Directions for this task: The line that contains "Provide the location of the hand-held left gripper left" and all lines following it to the end of the data below: set these down exactly, and nothing besides.

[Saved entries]
* * *

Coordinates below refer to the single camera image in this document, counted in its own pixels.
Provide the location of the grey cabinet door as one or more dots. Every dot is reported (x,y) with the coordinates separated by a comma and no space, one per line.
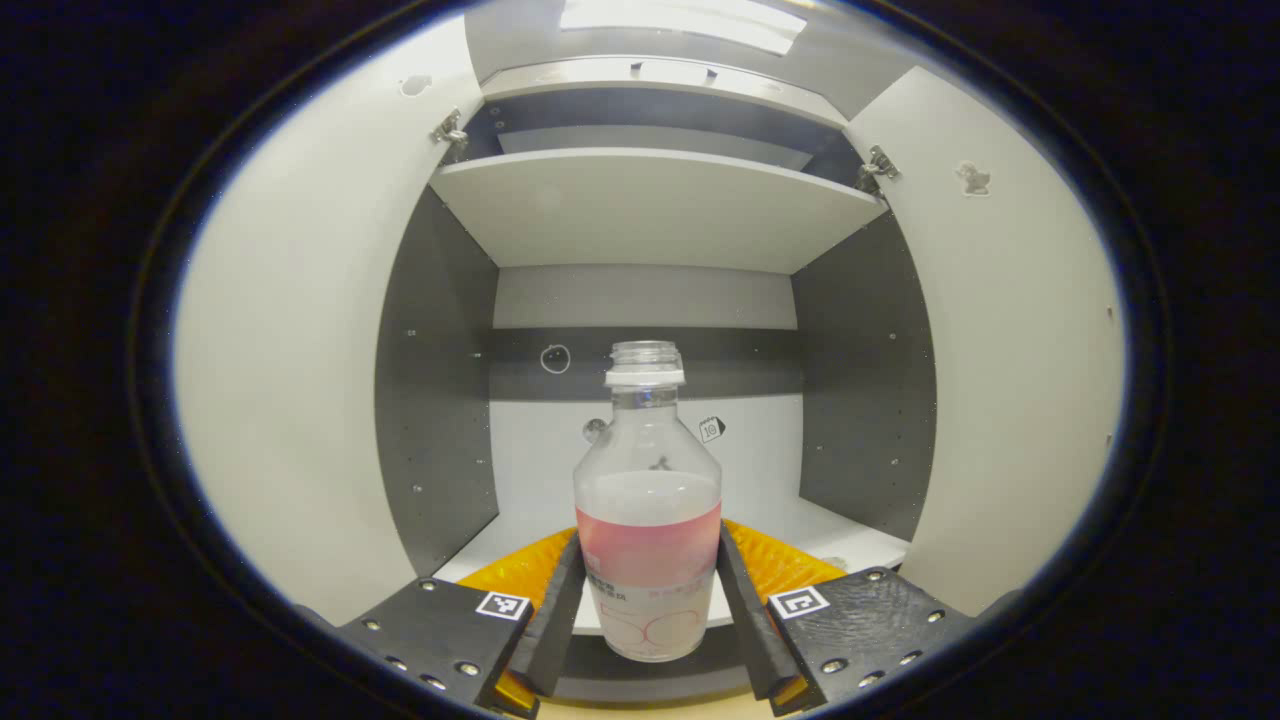
(300,350)
(1010,380)

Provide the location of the large ceiling light panel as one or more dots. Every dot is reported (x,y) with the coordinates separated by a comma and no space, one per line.
(690,22)

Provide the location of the grey cabinet shelf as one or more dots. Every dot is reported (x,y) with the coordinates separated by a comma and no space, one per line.
(650,205)

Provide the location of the clear bottle with pink label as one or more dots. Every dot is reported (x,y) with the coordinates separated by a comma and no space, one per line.
(648,530)

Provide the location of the grey cabinet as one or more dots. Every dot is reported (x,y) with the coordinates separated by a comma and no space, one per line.
(440,400)

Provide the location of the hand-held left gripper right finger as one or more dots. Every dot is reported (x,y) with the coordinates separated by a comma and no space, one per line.
(745,630)

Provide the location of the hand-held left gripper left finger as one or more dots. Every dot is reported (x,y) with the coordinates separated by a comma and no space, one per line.
(555,630)

* * *

Solution for this problem:
Provide the location of the hand-held left gripper left finger as one or more dots. Every dot is reported (x,y) with the coordinates separated by a comma and no space, one per line.
(555,630)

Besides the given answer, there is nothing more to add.